This girl in flip flops just happened to catch my eye and I had the opportunity to whip my camera up and take a quick shot as she was walking by.

----------


## SEA Traveler

> Steven Seagal in Polland!!!
> 
> Great pics!




Here is one more FP with just a little associated history:

Went to one of the few remaining "Milk Bars" in Warsaw, Poland that was left over from the "communist" influence.  What is a "Milk Bar" you  ask.  Well it is a rare insight into the Eastern Block Poland.   Subsidized by the state, the "Milk Bar" provided food for the masses  back in the day of communism.  Real value for the money which holds true for today as well.  Here in this  picture of the "Milk Bar" that I went to.

----------


## Blue water dreaming

Great photos. I'm with Ageing one, keep the travel shots coming. This is no reflection on your photographic ability but, do all Polish women have huge honkers?

----------


## SEA Traveler

> Great photos. I'm with Ageing one, keep the travel shots coming. This is no reflection on your photographic ability but, do all Polish women have huge honkers?



be more specific Bwd, are you talking about huge honkers as in noses or breasts?  


 :mid:

----------


## Blue water dreaming

Sorry, honkers as in noses.

----------


## SEA Traveler

> Sorry, honkers as in noses.



I didn't want to presume anything Blue as we haven't ever had a beer together but now that you mention it, the Eastern European nose was prominent and even more pronounced when one is more familiar with viewing the more pug type noses common to most of the Asians.  

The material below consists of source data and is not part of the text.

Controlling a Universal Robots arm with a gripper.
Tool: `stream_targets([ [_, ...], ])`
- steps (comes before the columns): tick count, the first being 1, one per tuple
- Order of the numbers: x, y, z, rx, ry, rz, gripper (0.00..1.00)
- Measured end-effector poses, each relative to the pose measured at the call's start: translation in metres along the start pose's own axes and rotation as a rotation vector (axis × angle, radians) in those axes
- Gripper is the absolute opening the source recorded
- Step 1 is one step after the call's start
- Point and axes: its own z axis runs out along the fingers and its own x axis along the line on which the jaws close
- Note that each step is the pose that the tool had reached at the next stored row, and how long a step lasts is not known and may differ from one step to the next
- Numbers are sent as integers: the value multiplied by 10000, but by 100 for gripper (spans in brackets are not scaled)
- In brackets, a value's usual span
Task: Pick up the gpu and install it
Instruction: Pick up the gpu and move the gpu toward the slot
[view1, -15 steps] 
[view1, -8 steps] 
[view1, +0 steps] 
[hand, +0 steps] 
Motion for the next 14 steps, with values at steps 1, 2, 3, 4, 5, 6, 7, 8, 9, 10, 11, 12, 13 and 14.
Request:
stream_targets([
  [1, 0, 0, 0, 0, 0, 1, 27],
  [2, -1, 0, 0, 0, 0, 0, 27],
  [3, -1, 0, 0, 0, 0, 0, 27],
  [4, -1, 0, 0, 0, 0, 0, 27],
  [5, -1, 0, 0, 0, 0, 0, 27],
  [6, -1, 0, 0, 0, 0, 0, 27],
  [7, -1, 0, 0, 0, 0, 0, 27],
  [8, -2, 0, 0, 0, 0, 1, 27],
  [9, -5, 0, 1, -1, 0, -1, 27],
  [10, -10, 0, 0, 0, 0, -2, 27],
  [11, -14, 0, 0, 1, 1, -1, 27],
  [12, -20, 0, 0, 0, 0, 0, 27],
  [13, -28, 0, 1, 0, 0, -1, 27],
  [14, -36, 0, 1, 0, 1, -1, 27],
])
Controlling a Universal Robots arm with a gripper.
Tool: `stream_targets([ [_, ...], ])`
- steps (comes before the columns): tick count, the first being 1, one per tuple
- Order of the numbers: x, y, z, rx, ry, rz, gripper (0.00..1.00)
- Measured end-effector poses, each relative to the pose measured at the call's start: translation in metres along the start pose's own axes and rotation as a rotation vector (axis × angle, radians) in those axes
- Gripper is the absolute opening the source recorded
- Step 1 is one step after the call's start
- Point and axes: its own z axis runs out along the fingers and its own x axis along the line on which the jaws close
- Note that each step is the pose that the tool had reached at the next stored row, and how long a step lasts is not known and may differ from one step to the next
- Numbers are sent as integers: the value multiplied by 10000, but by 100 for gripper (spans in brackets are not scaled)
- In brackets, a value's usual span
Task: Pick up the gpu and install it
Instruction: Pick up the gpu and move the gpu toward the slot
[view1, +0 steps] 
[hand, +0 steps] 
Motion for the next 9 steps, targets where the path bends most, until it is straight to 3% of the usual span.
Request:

By the way, what are you doing looking at the noses of the women.  I've heard of leg men, breast men, eyes men.....  but nose men????

----------


## Blue water dreaming

Nah, I love shielas bums and boobs. It just struck me that the Polish nose was a little prominent. I was merely drawn to the nose as I progressed from the bumnal, through the boobal zones and on to check the faces.
Must have been a good trip for you!

----------


## blue

> Here in this  picture of the "Milk Bar" that I went to.


 


Interesting , I've seen the  'korova milk bar' in The  Clockwork Orange  movie , where they serve  milk plus  [with drugs],    always  wondered where the idea was from .

----------


## Bangyai

Great thread  ST. Those polish girls all seem pretty slim. No fat ones around ?

----------


## SEA Traveler

> Great thread  ST. Those polish girls all seem pretty slim. No fat ones around ?


I'd say that the younger Polish women, especially in Warsaw, are very stylish and in tune with the current fashion center's products.  I found their facial features slightly sharp in an attractive way.  Of course the older Polish women who grew up under the influence of communism were less apt to change their ways and looked somewhat dumpy. 

Pretty slim?  One might be able to suggest that but understand that slim would be my preference and consequently my photos were of those that were slim.

Thanks BTW for the thread complement.  I only have work photos remaining from this trip but could be tempted to post some photos of Poland from one of my 3 previous trips there.....

----------


## Notnow

> Originally Posted by Blue water dreaming
> 
> 
> Sorry, honkers as in noses.
> 
> 
> 
> I didn't want to presume anything Blue as we haven't ever had a beer together but now that you mention it, the Eastern European nose was prominent and even more pronounced when one is more familiar with viewing the more pug type noses common to most of the Asians.  
> 
> By the way, what are you doing looking at the noses of the women.  I've heard of leg men, breast men, eyes men.....  but nose men????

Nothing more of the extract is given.